The EU and, we are assured, newly-minted PM Liz Truss, are hatching plans to cater for - I can't immediately think of a better phrase - the energy crisis this winter and maybe beyond. Well, they certainly have to do something: "Devil take the hindmost" doesn't count as public policy (even if a handful of commenters seem to favour the bracing Nietzschean approach).
Whatever these plans turn out to be in detail, by definition they will be epic in scope and scale. In such extreme and complex circumstances, with so many moving parts, I don't trust any bureaucrat to do anything adroit; so we may be equally sure the "unintended consequences" will be monstrous. We could all guess at a few. Greta thinks she can guess, too - and she's not happy.

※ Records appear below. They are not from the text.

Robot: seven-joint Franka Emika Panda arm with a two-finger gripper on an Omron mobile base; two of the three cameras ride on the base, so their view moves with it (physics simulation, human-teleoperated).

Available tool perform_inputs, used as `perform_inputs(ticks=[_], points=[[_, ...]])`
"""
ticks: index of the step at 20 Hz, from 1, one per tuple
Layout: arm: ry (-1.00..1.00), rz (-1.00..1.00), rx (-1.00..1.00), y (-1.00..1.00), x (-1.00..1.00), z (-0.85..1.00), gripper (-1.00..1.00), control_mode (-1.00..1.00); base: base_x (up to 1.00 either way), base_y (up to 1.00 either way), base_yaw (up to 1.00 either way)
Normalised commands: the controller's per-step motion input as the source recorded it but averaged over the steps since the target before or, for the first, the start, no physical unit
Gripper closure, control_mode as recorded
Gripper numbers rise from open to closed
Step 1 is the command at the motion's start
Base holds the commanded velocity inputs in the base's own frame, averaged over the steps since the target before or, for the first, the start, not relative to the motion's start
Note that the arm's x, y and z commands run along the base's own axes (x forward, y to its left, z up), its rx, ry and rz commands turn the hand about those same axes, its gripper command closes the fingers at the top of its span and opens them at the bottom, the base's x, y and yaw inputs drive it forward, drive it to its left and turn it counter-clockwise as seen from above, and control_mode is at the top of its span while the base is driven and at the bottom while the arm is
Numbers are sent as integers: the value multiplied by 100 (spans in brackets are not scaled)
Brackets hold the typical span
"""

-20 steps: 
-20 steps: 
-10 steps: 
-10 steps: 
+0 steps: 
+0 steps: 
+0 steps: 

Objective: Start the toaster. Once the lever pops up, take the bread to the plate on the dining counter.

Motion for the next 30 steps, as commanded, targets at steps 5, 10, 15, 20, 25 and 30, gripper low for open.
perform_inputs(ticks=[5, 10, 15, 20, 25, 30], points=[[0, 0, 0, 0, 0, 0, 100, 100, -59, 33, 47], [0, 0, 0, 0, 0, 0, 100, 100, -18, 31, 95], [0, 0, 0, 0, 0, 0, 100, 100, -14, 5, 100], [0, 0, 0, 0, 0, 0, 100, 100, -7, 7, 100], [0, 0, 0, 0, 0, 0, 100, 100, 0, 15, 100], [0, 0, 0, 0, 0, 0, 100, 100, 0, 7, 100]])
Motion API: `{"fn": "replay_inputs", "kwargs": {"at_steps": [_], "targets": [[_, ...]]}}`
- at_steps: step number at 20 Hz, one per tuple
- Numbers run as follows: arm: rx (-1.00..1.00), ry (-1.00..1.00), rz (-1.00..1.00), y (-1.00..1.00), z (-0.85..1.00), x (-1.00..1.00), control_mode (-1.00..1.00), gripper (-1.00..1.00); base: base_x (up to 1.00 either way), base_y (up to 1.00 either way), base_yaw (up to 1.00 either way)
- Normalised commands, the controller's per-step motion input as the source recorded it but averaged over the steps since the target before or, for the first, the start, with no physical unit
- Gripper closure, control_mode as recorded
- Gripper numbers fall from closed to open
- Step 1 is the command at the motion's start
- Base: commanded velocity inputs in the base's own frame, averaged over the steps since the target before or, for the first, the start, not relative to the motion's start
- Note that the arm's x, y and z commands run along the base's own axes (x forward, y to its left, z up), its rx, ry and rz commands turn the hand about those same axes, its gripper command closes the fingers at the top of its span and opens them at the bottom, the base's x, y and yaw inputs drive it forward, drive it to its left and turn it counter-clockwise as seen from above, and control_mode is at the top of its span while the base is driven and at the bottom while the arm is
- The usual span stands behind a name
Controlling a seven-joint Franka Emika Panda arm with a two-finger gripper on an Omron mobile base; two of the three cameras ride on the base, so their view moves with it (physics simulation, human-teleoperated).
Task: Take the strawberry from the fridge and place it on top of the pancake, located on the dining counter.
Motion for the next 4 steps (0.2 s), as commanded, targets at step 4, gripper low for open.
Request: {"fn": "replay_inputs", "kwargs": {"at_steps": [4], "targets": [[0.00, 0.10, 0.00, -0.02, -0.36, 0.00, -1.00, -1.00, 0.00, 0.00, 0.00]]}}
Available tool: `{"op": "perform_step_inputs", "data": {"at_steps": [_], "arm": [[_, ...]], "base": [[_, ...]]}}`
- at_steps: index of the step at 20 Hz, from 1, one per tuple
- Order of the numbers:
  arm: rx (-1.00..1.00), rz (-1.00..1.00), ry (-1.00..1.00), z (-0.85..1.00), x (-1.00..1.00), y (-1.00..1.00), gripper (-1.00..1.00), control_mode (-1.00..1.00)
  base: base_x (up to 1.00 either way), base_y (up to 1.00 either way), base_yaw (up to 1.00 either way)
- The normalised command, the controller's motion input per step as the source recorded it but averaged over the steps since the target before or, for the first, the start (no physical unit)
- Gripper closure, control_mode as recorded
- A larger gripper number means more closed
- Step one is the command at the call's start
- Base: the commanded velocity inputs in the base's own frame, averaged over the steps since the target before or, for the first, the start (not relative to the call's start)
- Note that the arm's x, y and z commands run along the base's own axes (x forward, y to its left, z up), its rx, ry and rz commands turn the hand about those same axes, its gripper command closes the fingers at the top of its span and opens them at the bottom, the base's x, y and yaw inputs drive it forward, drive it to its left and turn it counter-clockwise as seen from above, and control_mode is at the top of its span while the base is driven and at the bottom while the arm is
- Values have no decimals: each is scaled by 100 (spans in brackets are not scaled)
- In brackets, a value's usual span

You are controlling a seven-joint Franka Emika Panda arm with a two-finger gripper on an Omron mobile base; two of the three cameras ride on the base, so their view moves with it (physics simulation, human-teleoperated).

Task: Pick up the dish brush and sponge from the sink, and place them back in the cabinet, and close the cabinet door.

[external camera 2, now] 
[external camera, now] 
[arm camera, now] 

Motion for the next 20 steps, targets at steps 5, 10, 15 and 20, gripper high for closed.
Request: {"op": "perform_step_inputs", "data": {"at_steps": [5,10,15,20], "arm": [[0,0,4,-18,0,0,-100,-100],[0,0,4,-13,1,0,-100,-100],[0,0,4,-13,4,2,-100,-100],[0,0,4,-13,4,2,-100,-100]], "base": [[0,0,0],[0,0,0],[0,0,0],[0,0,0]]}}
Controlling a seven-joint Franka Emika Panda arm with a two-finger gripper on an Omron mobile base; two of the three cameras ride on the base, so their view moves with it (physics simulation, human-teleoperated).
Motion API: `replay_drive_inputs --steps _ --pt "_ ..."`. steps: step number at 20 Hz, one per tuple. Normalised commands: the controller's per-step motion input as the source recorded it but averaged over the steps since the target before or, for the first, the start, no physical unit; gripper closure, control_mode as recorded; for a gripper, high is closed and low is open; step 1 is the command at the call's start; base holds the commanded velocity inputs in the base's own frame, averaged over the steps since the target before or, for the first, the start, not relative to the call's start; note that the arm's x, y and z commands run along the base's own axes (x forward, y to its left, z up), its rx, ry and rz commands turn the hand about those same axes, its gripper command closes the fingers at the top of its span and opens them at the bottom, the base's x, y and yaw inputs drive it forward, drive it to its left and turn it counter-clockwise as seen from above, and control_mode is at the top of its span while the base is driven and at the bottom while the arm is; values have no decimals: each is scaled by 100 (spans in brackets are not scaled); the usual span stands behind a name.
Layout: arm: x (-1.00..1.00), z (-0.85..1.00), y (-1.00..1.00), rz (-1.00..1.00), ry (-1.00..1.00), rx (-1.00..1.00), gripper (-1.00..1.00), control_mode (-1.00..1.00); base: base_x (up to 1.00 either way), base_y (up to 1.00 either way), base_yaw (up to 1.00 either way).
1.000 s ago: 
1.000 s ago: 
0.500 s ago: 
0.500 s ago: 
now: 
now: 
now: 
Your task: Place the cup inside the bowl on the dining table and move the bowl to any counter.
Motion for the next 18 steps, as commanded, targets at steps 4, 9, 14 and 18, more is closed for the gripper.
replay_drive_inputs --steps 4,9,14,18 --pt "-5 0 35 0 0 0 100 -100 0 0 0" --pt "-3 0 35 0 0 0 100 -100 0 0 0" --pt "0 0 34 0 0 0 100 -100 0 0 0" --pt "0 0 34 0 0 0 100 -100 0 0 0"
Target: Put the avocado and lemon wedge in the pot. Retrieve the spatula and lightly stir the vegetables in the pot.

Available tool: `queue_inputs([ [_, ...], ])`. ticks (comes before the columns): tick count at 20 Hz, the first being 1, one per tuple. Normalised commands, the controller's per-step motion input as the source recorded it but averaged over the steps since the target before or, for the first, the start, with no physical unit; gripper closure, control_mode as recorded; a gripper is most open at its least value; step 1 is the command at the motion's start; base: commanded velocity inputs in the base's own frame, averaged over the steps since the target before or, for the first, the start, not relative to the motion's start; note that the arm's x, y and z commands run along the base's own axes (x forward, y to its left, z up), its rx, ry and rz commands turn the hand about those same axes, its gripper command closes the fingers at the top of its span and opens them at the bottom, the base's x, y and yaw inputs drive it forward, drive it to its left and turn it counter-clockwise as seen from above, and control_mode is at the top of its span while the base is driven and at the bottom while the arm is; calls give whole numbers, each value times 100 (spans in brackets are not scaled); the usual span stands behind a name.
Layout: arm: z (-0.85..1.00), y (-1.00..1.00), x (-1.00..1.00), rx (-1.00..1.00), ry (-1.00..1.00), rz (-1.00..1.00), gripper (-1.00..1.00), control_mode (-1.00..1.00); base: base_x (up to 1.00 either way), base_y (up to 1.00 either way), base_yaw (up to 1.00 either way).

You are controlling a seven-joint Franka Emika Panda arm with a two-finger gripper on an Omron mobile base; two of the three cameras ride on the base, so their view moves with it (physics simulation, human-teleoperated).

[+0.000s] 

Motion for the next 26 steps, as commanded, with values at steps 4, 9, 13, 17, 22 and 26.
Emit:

I particularly don't trust the EU in general, and Germany in particular, to do anything half-way intelligent by way of intervening in markets that are international (electricity, carbon) if not global (oil, gas, coal). As opined here many times before, there is a profound shortfall in German understanding of how markets actually work, which is inevitably and amply reflected in Brussels.
Come to that, the much-hyped G7 plan for a "cap on oil prices" also sounds cracked.
And do we trust Truss, to invoke a recent coinage?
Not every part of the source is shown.